What lines in the listing include "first"? Return a copy of each.
◆ ◆ ◆
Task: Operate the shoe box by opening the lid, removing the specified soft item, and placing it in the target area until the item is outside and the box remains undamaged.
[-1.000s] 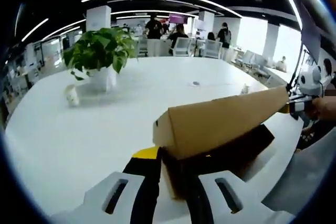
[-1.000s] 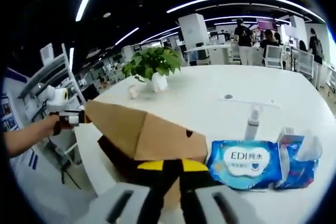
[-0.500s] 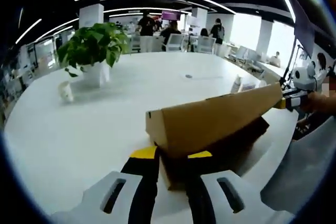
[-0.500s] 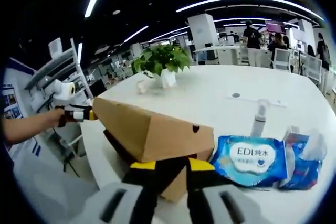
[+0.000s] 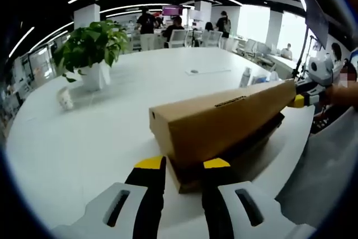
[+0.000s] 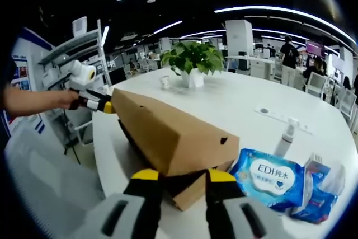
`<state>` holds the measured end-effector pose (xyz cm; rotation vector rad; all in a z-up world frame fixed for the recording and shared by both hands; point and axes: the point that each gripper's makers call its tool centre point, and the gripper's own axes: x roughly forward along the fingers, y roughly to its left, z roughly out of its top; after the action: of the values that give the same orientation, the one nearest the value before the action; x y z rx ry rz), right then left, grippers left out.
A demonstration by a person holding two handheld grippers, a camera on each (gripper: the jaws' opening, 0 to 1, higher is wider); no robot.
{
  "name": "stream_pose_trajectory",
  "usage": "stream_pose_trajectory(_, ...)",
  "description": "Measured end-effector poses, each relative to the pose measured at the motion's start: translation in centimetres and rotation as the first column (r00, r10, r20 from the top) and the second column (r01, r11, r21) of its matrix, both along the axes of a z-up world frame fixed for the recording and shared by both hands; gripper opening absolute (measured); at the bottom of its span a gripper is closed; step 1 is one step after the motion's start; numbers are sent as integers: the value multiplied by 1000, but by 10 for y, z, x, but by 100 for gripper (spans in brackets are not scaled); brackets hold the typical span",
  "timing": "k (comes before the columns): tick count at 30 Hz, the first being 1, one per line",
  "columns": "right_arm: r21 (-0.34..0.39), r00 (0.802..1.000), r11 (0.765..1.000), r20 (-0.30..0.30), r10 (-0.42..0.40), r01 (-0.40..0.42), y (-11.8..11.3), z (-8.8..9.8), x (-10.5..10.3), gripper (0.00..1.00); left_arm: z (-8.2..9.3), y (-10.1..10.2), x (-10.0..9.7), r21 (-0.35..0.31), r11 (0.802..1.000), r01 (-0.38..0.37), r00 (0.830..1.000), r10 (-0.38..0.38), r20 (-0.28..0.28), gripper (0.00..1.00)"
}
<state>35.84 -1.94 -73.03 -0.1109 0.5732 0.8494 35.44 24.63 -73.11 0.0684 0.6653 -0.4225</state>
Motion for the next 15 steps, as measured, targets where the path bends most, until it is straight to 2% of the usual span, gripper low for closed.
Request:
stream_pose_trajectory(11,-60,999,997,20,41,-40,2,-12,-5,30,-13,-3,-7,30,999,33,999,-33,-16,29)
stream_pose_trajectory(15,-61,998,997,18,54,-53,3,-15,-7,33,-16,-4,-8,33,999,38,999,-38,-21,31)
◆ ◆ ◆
SOLUTION:
  "description": "Measured end-effector poses, each relative to the pose measured at the motion's start: translation in centimetres and rotation as the first column (r00, r10, r20 from the top) and the second column (r01, r11, r21) of its matrix, both along the axes of a z-up world frame fixed for the recording and shared by both hands; gripper opening absolute (measured); at the bottom of its span a gripper is closed; step 1 is one step after the motion's start; numbers are sent as integers: the value multiplied by 1000, but by 10 for y, z, x, but by 100 for gripper (spans in brackets are not scaled); brackets hold the typical span",
  "timing": "k (comes before the columns): tick count at 30 Hz, the first being 1, one per line",

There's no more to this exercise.